__WORK INSTRUCTIONS__
The full set of lines below has to be duplicated exactly, with no picture kept.

__DATA PROVIDED__
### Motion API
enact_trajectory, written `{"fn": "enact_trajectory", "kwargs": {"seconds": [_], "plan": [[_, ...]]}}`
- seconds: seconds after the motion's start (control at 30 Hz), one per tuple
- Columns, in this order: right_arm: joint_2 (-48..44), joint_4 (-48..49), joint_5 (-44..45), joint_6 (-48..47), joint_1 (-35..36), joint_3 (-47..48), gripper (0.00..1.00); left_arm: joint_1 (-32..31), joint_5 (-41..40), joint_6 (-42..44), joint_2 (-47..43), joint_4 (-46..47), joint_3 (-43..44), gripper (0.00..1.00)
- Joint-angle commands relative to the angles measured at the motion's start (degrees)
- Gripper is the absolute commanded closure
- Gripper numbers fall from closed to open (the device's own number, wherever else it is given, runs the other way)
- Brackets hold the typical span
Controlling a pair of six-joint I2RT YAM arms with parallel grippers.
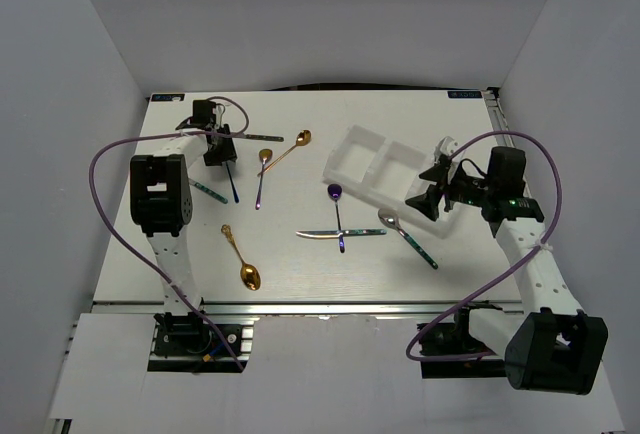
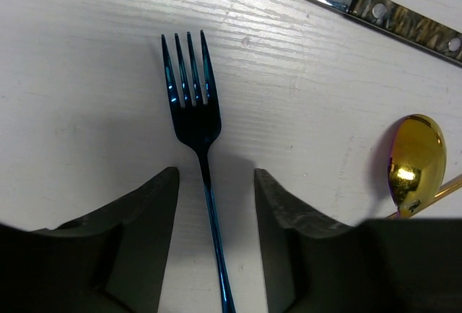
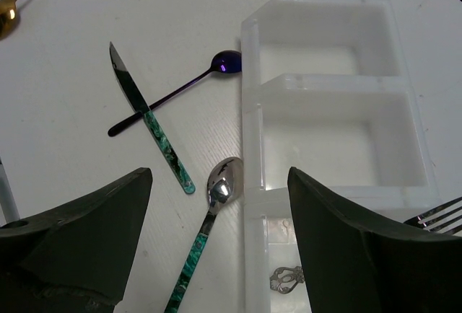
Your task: Sort the eating utensils into containers
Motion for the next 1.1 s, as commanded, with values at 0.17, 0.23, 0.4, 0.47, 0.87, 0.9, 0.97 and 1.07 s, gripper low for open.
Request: {"fn": "enact_trajectory", "kwargs": {"seconds": [0.17, 0.23, 0.4, 0.47, 0.87, 0.9, 0.97, 1.07], "plan": [[-0.4, -0.1, -0.9, 0.3, -1.9, 0.9, 0.17, 0.0, -1.8, 1.2, 0.0, -2.3, -2.2, 0.56], [-0.6, 0.1, -1.5, 0.7, -2.4, 0.9, 0.17, -0.1, -2.4, 1.6, 0.3, -2.8, -2.5, 0.57], [-0.9, 0.3, -3.0, 1.5, -4.8, 0.7, 0.17, -1.0, -5.1, 2.2, 1.3, -3.3, -3.5, 0.61], [-1.0, 0.4, -3.6, 1.8, -5.2, 0.7, 0.18, -1.2, -5.5, 2.4, 1.9, -3.4, -3.8, 0.63], [-1.1, 1.1, -3.9, 2.6, -6.5, 0.4, 0.17, -1.4, -5.8, 1.6, 0.4, -3.5, -4.8, 0.89], [-1.1, 1.0, -3.9, 2.5, -6.6, 0.4, 0.17, -1.4, -5.1, 1.5, -0.6, -3.5, -4.7, 0.93], [-1.2, 1.2, -3.9, 2.6, -6.9, 0.3, 0.17, -1.4, -4.3, 0.9, -1.8, -3.5, -4.4, 0.97], [-1.1, 1.3, -3.9, 2.7, -7.3, 0.4, 0.17, -1.3, -2.9, 0.6, -4.2, -3.5, -4.0, 1.0]]}}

__REPLY__
### Motion API
enact_trajectory, written `{"fn": "enact_trajectory", "kwargs": {"seconds": [_], "plan": [[_, ...]]}}`
- seconds: seconds after the motion's start (control at 30 Hz), one per tuple
- Columns, in this order: right_arm: joint_2 (-48..44), joint_4 (-48..49), joint_5 (-44..45), joint_6 (-48..47), joint_1 (-35..36), joint_3 (-47..48), gripper (0.00..1.00); left_arm: joint_1 (-32..31), joint_5 (-41..40), joint_6 (-42..44), joint_2 (-47..43), joint_4 (-46..47), joint_3 (-43..44), gripper (0.00..1.00)
- Joint-angle commands relative to the angles measured at the motion's start (degrees)
- Gripper is the absolute commanded closure
- Gripper numbers fall from closed to open (the device's own number, wherever else it is given, runs the other way)
- Brackets hold the typical span
Controlling a pair of six-joint I2RT YAM arms with parallel grippers.
Your task: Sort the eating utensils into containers
Motion for the next 1.1 s, as commanded, with values at 0.17, 0.23, 0.4, 0.47, 0.87, 0.9, 0.97 and 1.07 s, gripper low for open.
Request: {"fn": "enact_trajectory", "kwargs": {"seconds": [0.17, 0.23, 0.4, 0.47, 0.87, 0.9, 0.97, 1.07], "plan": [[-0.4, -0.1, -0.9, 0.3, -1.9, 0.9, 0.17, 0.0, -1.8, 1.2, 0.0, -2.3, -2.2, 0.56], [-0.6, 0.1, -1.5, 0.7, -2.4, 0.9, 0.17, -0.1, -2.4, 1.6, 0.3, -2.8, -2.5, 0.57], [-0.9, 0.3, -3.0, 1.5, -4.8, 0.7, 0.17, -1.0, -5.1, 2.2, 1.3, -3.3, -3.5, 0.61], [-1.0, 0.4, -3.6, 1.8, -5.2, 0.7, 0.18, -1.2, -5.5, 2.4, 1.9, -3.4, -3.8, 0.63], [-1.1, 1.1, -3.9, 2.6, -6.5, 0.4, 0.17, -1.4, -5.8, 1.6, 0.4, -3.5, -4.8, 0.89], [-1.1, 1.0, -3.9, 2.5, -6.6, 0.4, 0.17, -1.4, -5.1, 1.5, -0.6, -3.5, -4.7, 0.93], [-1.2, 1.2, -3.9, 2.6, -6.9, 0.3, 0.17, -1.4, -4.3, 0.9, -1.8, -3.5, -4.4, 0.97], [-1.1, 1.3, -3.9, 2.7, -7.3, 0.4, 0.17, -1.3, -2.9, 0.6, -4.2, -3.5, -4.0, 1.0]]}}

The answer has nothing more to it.